• TASK DETAILS
Ignoring every picture, transcribe the data in full as it stands.

• GIVEN INFORMATION
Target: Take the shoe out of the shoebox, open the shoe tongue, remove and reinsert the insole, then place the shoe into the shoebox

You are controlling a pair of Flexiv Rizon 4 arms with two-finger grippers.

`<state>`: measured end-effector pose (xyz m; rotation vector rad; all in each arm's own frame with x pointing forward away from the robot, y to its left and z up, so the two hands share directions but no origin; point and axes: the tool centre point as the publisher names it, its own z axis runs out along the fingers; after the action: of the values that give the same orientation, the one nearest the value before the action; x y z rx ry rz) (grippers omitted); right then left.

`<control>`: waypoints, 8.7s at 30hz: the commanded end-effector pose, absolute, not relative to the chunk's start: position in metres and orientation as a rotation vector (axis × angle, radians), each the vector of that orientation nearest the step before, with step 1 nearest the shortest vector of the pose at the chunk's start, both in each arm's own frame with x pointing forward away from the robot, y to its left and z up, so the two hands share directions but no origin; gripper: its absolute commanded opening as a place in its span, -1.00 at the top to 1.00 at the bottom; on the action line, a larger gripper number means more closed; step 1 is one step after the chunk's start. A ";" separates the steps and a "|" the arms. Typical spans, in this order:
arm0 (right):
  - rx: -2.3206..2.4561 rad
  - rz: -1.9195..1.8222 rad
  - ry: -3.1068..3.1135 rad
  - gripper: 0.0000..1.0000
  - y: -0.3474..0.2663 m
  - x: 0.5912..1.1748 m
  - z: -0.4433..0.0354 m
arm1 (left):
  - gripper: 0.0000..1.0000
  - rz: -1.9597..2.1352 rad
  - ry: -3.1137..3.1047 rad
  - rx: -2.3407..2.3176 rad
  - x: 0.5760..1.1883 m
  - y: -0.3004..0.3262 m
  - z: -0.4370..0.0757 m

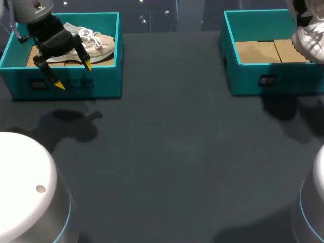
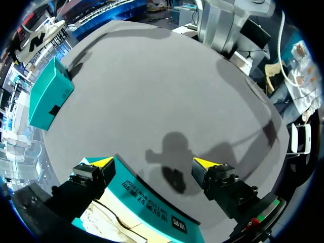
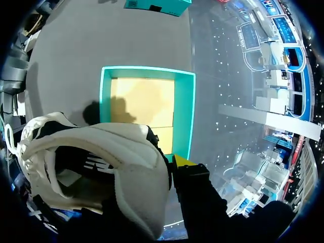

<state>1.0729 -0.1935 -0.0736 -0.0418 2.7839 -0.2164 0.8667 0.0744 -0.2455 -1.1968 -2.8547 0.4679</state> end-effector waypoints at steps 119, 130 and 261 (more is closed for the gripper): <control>2.052 -0.213 1.845 1.00 -0.353 1.071 -0.203 | -1.00 0.464 -2.856 -1.197 0.866 0.075 -0.245; 2.047 -0.221 1.857 1.00 -0.349 1.064 -0.223 | -1.00 0.464 -2.856 -1.197 0.866 0.075 -0.245; 2.089 -0.258 1.994 -0.94 -0.346 1.020 -0.336 | -1.00 0.464 -2.856 -1.197 0.866 0.075 -0.245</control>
<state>1.0221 -0.3434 -0.3446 2.0880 1.9947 -0.2570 0.8666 0.0746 -0.2455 -1.1965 -2.8549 0.4679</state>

• ANSWER
Target: Take the shoe out of the shoebox, open the shoe tongue, remove and reinsert the insole, then place the shoe into the shoebox

You are controlling a pair of Flexiv Rizon 4 arms with two-finger grippers.

`<state>`: measured end-effector pose (xyz m; rotation vector rad; all in each arm's own frame with x pointing forward away from the robot, y to its left and z up, so the two hands share directions but no origin; point and axes: the tool centre point as the publisher names it, its own z axis runs out along the fingers; after the action: of the values that give the same orientation, the one nearest the value before the action; x y z rx ry rz) (grippers omitted); right then left.

`<control>`: waypoints, 8.7s at 30hz: the commanded end-effector pose, absolute, not relative to the chunk's start: position in metres and orientation as a rotation vector (axis × angle, radians), each the vector of that orientation nearest the step before, with step 1 nearest the shortest vector of the pose at the chunk's start, both in each arm's own frame with x pointing forward away from the robot, y to its left and z up, so the two hands share directions but no origin; gripper: its absolute commanded opening as a place in its span, -1.00 at the top to 1.00 at the bottom; on the action line, a larger gripper number means more closed; step 1 is one step after the chunk's start. A ";" separates the steps and a "|" the arms. Typical spans, in this order:
arm0 (right):
  - rx: -2.3206..2.4561 rad
  - rz: -1.9195..1.8222 rad
  - ry: -3.1068..3.1135 rad
  - gripper: 0.0000..1.0000
  - y: -0.3474..0.2663 m
  - x: 0.5912..1.1748 m
  - z: -0.4433..0.0354 m
arm1 (left):
  - gripper: 0.0000..1.0000
  - rz: -1.9597..2.1352 rad
  - ry: -3.1137..3.1047 rad
  - rx: -2.3407..2.3176 rad
  - x: 0.5760..1.1883 m
  - y: -0.3004..0.3262 m
  - z: -0.4370..0.0757 m


<state>1.0729 -0.1935 -0.0736 -0.0418 2.7839 -0.2164 0.8667 0.0744 -0.2455 -1.1968 -2.8547 0.4679</state> end-effector waypoints at steps 119, 130 and 261 (more is closed for the gripper): <control>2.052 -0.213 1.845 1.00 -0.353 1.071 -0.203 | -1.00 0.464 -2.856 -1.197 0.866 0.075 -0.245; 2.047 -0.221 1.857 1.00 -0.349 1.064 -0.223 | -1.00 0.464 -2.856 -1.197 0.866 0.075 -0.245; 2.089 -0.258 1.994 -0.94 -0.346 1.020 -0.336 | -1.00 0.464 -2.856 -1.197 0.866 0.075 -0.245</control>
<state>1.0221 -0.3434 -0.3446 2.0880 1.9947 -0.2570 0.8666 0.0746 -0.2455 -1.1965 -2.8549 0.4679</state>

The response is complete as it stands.